Manuel Montes-y-Gómez, Aurelio López-López, and Alexander Gelbukh. Information Retrieval with Conceptual Graph Matching. Proc. DEXA-2000, 11^{th} International Conference and Workshop on Database and Expert Systems Applications, Greenwich, England, September 4-8, 2000. Lecture Notes in Computer Science, Springer.
Information Retrieval with Conceptual Graph Matching
^{1} Center for Computing Research
(CIC), National Polytechnic Institute (IPN),
Av. Juan Dios Bátiz s/n
esq. Mendicabal, col. Zacatenco, CP. 07738, DF, Mexico.

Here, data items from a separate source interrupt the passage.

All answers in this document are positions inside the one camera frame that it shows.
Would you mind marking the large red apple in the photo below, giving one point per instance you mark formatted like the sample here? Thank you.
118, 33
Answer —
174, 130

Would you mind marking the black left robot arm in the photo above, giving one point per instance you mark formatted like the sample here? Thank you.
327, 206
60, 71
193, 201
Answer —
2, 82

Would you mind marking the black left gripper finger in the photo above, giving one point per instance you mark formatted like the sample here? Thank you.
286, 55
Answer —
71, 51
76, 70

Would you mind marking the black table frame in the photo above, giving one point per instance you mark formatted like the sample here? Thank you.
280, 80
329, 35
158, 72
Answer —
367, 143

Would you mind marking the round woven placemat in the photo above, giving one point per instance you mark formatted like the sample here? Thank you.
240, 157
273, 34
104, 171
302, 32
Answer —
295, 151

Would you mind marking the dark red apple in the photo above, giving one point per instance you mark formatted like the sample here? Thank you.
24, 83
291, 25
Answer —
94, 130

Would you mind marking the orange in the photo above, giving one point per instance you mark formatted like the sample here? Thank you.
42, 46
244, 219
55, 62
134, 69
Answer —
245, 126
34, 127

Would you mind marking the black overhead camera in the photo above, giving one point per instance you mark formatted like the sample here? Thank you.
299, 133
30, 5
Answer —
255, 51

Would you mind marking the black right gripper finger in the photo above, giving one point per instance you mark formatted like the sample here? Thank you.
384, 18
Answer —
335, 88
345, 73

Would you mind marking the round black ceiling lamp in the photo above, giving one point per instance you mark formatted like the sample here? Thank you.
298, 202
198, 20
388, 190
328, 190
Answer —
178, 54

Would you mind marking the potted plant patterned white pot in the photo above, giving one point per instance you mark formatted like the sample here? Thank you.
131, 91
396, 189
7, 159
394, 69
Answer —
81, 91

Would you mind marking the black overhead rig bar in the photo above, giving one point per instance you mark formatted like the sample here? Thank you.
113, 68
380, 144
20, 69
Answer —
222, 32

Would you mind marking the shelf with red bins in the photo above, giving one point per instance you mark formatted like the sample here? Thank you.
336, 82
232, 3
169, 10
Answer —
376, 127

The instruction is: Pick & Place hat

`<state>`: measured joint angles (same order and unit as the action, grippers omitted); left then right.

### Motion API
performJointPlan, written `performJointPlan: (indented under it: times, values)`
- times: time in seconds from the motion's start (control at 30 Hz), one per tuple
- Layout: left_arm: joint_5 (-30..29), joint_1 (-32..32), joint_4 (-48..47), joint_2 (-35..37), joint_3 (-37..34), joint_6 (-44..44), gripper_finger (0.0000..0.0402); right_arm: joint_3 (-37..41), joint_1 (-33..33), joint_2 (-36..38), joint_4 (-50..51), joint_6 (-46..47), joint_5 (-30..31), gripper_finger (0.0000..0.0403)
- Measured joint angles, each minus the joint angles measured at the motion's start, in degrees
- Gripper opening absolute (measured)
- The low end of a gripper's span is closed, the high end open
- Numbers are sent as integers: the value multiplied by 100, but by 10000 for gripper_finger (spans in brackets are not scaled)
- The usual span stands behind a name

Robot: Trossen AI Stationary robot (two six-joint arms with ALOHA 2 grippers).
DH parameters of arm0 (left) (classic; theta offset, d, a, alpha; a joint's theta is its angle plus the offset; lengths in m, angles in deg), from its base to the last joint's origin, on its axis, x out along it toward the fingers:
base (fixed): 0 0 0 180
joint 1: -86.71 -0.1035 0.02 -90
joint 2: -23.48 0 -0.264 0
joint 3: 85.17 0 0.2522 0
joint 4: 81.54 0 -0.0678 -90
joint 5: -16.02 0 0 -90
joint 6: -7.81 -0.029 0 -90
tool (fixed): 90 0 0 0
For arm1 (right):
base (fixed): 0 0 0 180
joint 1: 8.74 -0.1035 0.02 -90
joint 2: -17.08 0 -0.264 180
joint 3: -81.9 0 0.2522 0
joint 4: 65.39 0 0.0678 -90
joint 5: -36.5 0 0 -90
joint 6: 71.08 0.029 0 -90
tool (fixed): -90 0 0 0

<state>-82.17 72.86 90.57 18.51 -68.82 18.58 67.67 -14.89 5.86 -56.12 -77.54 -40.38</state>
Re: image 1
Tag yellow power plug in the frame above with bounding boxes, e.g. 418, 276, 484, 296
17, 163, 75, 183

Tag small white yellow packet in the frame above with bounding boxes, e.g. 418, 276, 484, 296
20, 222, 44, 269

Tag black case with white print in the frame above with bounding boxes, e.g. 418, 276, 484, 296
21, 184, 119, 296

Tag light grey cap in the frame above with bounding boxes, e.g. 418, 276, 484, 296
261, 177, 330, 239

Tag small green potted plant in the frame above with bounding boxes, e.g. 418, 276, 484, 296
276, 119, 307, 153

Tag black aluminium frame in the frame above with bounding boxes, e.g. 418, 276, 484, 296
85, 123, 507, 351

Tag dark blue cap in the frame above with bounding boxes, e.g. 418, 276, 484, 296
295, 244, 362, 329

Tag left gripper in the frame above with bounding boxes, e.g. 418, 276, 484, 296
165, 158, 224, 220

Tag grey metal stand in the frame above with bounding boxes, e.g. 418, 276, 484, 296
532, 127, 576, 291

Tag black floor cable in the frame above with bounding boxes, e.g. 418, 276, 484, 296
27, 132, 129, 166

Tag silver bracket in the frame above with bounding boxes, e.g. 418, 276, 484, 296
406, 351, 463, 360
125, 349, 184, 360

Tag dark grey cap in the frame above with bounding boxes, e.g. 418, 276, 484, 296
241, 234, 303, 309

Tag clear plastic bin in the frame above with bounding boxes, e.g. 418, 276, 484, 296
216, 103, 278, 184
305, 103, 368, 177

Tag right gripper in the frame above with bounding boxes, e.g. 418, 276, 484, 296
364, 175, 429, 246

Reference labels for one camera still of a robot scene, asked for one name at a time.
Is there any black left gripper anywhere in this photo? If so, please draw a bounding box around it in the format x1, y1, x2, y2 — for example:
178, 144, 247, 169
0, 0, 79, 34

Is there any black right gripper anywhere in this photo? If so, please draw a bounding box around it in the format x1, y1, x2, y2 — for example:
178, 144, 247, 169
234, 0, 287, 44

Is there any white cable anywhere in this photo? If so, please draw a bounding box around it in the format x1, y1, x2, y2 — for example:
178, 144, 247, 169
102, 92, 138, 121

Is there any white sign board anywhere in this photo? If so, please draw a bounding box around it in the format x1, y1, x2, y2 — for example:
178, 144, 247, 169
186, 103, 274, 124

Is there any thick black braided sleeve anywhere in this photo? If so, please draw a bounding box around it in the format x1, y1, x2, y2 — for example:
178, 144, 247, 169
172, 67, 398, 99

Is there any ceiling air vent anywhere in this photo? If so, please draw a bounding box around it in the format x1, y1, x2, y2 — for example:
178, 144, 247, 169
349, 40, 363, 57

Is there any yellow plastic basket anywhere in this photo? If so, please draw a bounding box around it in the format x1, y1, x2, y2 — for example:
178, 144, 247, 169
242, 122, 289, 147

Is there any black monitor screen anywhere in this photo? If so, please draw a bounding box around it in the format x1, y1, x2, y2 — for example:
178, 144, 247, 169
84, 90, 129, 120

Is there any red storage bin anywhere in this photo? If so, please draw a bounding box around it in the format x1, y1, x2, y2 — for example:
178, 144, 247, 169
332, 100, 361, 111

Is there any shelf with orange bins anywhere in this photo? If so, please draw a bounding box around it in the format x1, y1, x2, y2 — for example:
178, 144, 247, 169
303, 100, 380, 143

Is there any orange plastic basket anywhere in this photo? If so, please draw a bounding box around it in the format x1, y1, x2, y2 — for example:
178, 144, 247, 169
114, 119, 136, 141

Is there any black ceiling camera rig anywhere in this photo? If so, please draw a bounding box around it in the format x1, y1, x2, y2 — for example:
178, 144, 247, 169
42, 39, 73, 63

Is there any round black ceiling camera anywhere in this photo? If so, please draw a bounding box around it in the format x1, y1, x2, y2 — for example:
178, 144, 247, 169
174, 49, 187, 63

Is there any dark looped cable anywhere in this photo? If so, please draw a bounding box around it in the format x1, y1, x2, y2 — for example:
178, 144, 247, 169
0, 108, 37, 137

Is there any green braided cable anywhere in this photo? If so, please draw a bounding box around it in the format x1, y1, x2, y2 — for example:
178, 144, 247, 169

mmontesg@susu.inaoep.mx, gelbukh(?)cic.ipn.mx
^{2 }INAOE. Luis Enrique Erro No. 1, Tonantzintla, Puebla, 72840 México.
allopez@inaoep.mx
Abstract. The use of conceptual graphs for the representation of text contents in information retrieval is discussed. A method for measuring the similarity between two texts represented as conceptual graphs is presented. The method is based on well-known strategies of text comparison, such as Dice coefficient, with new elements introduced due to the bipartite nature of the conceptual graphs. Examples of the representation and comparison of the phrases are given. The structure of an information retrieval system using two-level document representation, traditional keywords and conceptual graphs, is presented.
1. Introduction^{*}
In many application areas of text analysis, for instance, in information retrieval and in text mining, shallow representations of texts have been recently widely used. In information retrieval, such shallow representations allow for a fast analysis of the information and a quick respond to the queries. In text mining, such representations are used because they are easily extracted from texts and easily analyzed.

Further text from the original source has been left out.